Estávamos falando da educação básica, mas há outro debate no Brasil, que envolve o ensino superior. Existe algum fundamento para combater o uso político das universidades ou a liberdade nesses espaços deve ser o mais ampla possível?
Novamente, é uma questão de direitos e responsabilidades. A liberdade acadêmica é um direito individual – mas é um conceito complexo e delicado. A primeira questão é que a liberdade acadêmica é um valor constitucional independente de outro valor constitucional, que é a autonomia universitária, mas amparado por ela. Eles estão interligados. A liberdade acadêmica é um direito individual, mas também um dever: ela não é apenas uma caixa vazia, mas requer padrões éticos de cada pesquisador, professor e estudante. O que isso significa? Liberdade acadêmica não significa liberdade de dizer qualquer coisa que você quiser, é uma liberdade de falar sobre a academia, a liberdade de pesquisar, a liberdade de haver diferentes linhas de pesquisa, ela não é sobre política. Isso não exclui o debate político da universidade – mas as autoridades acadêmicas têm que assumir sua responsabilidade. Há condições para isso acontecer: é preciso garantir a diversidade de opiniões, e não pode haver extremismo, não há lugar na universidade para discursos antidemocráticos, xenófobos ou negacionistas do holocausto. No entanto, isso é totalmente diferente de um professor tentando fazer proselitismo ou usar a universidade para fazer discurso político.
Como lidar com isso?
Certamente, não chamando a polícia. A chave da solução está na responsabilidade acadêmica. Se o professor está fazendo proselitismo, isso deve ser detectado, o professor deve ser avisado pelas autoridades acadêmicas, de acordo com as normas internas da universidade. Devem existir regras e elas devem ser seguidas de acordo com algum procedimento de devido processo legal.

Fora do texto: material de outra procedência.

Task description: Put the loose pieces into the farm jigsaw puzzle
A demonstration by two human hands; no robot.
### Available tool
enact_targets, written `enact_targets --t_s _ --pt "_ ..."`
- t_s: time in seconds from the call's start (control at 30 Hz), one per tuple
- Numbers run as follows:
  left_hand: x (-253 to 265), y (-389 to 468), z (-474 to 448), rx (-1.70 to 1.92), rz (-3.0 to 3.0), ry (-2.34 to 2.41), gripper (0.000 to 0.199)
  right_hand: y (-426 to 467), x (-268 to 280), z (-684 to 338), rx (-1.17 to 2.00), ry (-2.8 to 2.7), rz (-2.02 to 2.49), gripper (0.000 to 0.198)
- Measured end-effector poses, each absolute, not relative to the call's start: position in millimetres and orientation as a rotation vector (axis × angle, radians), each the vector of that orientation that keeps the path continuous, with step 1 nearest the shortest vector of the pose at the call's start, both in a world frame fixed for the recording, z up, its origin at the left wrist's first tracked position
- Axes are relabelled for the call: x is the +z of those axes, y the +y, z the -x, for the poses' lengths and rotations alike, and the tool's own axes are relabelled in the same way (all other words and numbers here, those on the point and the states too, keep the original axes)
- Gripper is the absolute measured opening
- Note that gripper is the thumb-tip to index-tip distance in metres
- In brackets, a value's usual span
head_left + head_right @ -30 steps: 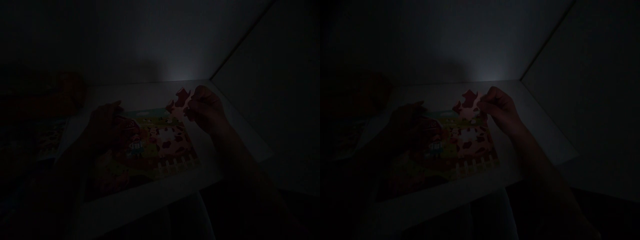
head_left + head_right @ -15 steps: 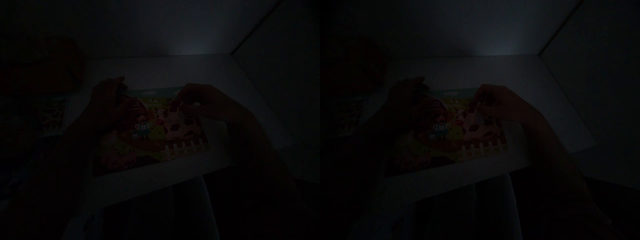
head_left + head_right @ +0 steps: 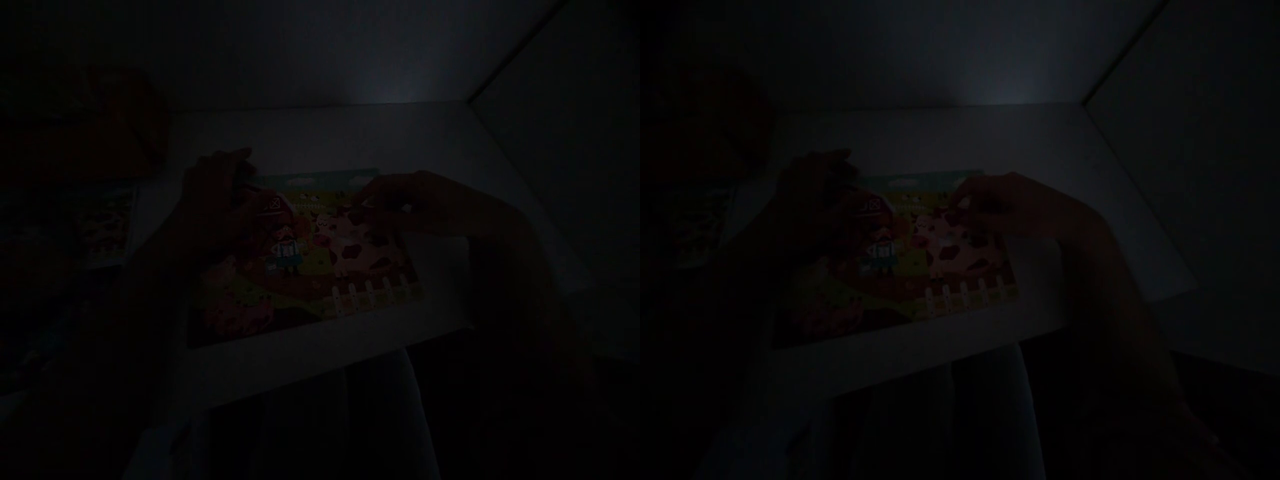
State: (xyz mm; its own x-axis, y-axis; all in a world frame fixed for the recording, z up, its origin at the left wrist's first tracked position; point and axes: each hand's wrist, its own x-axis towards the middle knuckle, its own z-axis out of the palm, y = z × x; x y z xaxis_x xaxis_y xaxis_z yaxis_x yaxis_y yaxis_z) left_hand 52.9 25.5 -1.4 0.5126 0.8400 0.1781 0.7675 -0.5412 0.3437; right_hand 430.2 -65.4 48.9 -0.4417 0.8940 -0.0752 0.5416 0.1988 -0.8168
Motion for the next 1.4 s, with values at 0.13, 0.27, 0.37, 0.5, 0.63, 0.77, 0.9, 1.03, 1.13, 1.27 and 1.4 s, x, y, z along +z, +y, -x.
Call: enact_targets --t_s 0.13,0.27,0.37,0.5,0.63,0.77,0.9,1.03,1.13,1.27,1.4 --pt "-0.4 25.1 -52.9 0.460 -2.540 1.358 0.084 -63.6 48.0 -433.2 1.178 -2.055 1.295 0.032" --pt "-2.2 26.5 -52.4 0.456 -2.536 1.375 0.084 -61.9 45.8 -433.4 1.197 -2.090 1.344 0.029" --pt "-3.6 27.8 -51.2 0.456 -2.537 1.361 0.083 -60.9 43.0 -431.4 1.148 -2.104 1.384 0.030" --pt "-3.7 29.2 -49.6 0.460 -2.592 1.321 0.086 -58.6 33.7 -428.8 1.017 -2.098 1.409 0.044" --pt "-10.0 35.3 -45.6 0.468 -2.597 1.294 0.097 -54.0 23.6 -430.6 0.825 -2.180 1.419 0.055" --pt "-20.7 43.2 -39.9 0.553 -2.674 1.213 0.119 -52.0 19.3 -435.9 0.689 -2.337 1.410 0.063" --pt "-24.2 46.3 -37.3 0.582 -2.706 1.159 0.128 -52.9 15.5 -439.7 0.659 -2.367 1.433 0.066" --pt "-25.0 49.5 -36.4 0.523 -2.707 1.161 0.137 -52.1 10.3 -441.9 0.642 -2.359 1.464 0.075" --pt "-25.9 51.4 -35.9 0.528 -2.702 1.161 0.137 -50.8 6.3 -444.3 0.603 -2.349 1.492 0.081" --pt "-24.6 51.4 -36.9 0.540 -2.693 1.139 0.136 -48.4 1.2 -447.1 0.563 -2.351 1.482 0.087" --pt "-22.6 50.3 -38.7 0.534 -2.690 1.167 0.138 -44.1 -5.4 -444.2 0.435 -2.340 1.487 0.095"
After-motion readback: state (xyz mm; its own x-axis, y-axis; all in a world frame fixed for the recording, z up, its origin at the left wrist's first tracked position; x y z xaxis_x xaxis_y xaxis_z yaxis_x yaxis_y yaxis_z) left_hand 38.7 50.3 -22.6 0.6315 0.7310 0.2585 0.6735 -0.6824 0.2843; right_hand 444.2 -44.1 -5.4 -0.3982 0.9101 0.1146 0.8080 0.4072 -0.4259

Já que o senhor falou em devido processo legal, os estudantes têm o direito de gravar os professores? Esse debate está acontecendo principalmente na educação básica.
Do meu ponto de vista, não existe uma razão para algo que o professor, que está lá como professor, diz em um local público, que tem uma missão pública, que não possa ser gravado. Nem sequer a privacidade é uma razão para isso. Não há razão para não ser transparente.
Alguns críticos dizem que isso mina a confiança no processo educacional.
Normalmente, os estudantes estão gravando e anotando o que os professores falam. É a vida. Tudo que se diz em aula é público por definição. Não há espaço para sigilo. Há privacidade, mas não enquanto você está executando seu trabalho.